• PROBLEM
Output the data below in full, byte for byte. Nothing may differ.

• EXTRACTED MATERIAL
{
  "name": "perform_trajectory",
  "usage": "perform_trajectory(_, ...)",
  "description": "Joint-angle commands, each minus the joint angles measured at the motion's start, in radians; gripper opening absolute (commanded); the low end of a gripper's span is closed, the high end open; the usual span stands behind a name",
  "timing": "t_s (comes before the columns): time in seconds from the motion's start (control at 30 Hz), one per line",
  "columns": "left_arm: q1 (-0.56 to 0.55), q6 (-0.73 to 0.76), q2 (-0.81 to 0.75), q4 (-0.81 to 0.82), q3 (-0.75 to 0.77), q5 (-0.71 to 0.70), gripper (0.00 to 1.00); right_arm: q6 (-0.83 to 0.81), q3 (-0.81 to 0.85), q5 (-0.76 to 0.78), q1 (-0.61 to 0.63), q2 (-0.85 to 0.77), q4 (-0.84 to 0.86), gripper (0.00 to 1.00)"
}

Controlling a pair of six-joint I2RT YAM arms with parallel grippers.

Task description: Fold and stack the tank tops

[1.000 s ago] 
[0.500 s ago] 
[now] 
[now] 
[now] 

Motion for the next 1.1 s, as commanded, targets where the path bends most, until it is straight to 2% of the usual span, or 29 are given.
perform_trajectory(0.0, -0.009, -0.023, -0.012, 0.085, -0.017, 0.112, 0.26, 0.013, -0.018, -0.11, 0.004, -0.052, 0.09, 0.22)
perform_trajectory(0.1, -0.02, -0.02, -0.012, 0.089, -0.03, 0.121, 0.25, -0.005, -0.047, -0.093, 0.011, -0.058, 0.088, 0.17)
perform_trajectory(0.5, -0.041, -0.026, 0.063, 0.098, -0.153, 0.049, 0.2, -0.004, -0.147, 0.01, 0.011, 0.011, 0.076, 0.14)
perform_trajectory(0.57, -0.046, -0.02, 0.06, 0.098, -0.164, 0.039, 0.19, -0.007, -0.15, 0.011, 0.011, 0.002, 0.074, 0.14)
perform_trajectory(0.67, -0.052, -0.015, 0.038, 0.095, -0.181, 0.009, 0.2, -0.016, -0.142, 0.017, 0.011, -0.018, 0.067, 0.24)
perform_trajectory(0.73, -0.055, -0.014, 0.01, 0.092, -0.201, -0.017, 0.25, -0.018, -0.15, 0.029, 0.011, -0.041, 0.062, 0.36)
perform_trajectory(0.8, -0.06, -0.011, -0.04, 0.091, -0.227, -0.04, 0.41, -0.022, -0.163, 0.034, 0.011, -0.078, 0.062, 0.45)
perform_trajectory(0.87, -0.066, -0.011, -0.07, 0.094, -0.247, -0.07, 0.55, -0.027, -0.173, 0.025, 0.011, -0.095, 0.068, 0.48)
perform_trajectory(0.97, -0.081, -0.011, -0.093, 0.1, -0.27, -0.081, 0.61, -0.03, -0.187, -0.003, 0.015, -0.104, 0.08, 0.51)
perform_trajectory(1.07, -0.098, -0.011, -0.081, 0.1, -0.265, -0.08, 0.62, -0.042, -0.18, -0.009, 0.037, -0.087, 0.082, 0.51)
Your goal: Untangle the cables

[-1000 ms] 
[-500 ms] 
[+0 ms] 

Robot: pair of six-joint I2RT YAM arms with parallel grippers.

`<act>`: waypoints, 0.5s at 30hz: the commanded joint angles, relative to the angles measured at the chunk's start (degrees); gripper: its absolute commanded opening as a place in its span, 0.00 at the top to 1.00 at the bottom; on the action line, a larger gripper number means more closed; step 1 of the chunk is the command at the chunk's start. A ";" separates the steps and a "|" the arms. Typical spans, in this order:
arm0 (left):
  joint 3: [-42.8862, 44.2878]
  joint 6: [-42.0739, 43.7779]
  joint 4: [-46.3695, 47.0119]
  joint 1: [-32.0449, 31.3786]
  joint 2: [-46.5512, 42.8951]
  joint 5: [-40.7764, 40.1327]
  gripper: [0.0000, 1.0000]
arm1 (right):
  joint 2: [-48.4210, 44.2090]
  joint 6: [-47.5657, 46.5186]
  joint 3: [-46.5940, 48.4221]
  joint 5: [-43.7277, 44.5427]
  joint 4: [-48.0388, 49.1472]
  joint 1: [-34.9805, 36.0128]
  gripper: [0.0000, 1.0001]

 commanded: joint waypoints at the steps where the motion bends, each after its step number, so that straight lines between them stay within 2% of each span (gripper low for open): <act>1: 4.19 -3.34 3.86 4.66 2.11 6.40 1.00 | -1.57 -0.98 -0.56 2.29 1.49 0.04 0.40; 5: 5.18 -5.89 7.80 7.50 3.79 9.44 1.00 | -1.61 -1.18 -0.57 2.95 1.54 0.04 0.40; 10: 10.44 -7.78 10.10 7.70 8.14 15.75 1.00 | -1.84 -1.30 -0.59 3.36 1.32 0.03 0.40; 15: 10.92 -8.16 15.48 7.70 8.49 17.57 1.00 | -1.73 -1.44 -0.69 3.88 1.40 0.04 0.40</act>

• TASK SOLUTION
{
  "name": "perform_trajectory",
  "usage": "perform_trajectory(_, ...)",
  "description": "Joint-angle commands, each minus the joint angles measured at the motion's start, in radians; gripper opening absolute (commanded); the low end of a gripper's span is closed, the high end open; the usual span stands behind a name",
  "timing": "t_s (comes before the columns): time in seconds from the motion's start (control at 30 Hz), one per line",
  "columns": "left_arm: q1 (-0.56 to 0.55), q6 (-0.73 to 0.76), q2 (-0.81 to 0.75), q4 (-0.81 to 0.82), q3 (-0.75 to 0.77), q5 (-0.71 to 0.70), gripper (0.00 to 1.00); right_arm: q6 (-0.83 to 0.81), q3 (-0.81 to 0.85), q5 (-0.76 to 0.78), q1 (-0.61 to 0.63), q2 (-0.85 to 0.77), q4 (-0.84 to 0.86), gripper (0.00 to 1.00)"
}

Controlling a pair of six-joint I2RT YAM arms with parallel grippers.

Task description: Fold and stack the tank tops

[1.000 s ago] 
[0.500 s ago] 
[now] 
[now] 
[now] 

Motion for the next 1.1 s, as commanded, targets where the path bends most, until it is straight to 2% of the usual span, or 29 are given.
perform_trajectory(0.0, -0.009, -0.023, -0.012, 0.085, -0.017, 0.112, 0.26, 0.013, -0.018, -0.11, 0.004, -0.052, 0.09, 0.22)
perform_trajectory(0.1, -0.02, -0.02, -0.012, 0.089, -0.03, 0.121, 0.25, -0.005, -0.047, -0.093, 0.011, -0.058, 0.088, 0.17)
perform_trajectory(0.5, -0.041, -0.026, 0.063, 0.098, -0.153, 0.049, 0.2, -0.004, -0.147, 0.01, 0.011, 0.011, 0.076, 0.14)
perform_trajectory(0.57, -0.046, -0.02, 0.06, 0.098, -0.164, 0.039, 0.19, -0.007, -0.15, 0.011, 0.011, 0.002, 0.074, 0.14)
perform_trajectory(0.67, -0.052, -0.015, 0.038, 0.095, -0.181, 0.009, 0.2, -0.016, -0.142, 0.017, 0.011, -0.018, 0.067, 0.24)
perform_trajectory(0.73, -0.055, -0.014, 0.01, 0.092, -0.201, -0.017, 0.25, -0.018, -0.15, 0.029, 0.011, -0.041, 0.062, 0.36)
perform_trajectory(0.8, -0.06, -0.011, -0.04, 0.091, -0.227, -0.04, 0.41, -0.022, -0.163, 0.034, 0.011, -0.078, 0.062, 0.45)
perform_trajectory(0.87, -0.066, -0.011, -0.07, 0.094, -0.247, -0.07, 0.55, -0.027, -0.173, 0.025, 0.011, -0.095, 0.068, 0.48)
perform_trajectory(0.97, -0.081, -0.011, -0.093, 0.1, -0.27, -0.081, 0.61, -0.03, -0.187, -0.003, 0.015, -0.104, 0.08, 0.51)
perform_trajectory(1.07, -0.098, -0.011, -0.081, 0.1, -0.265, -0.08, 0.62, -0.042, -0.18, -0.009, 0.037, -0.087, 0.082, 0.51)
Your goal: Untangle the cables

[-1000 ms] 
[-500 ms] 
[+0 ms] 

Robot: pair of six-joint I2RT YAM arms with parallel grippers.

`<act>`: waypoints, 0.5s at 30hz: the commanded joint angles, relative to the angles measured at the chunk's start (degrees); gripper: its absolute commanded opening as a place in its span, 0.00 at the top to 1.00 at the bottom; on the action line, a larger gripper number means more closed; step 1 of the chunk is the command at the chunk's start. A ";" separates the steps and a "|" the arms. Typical spans, in this order:
arm0 (left):
  joint 3: [-42.8862, 44.2878]
  joint 6: [-42.0739, 43.7779]
  joint 4: [-46.3695, 47.0119]
  joint 1: [-32.0449, 31.3786]
  joint 2: [-46.5512, 42.8951]
  joint 5: [-40.7764, 40.1327]
  gripper: [0.0000, 1.0000]
arm1 (right):
  joint 2: [-48.4210, 44.2090]
  joint 6: [-47.5657, 46.5186]
  joint 3: [-46.5940, 48.4221]
  joint 5: [-43.7277, 44.5427]
  joint 4: [-48.0388, 49.1472]
  joint 1: [-34.9805, 36.0128]
  gripper: [0.0000, 1.0001]

 commanded: joint waypoints at the steps where the motion bends, each after its step number, so that straight lines between them stay within 2% of each span (gripper low for open): <act>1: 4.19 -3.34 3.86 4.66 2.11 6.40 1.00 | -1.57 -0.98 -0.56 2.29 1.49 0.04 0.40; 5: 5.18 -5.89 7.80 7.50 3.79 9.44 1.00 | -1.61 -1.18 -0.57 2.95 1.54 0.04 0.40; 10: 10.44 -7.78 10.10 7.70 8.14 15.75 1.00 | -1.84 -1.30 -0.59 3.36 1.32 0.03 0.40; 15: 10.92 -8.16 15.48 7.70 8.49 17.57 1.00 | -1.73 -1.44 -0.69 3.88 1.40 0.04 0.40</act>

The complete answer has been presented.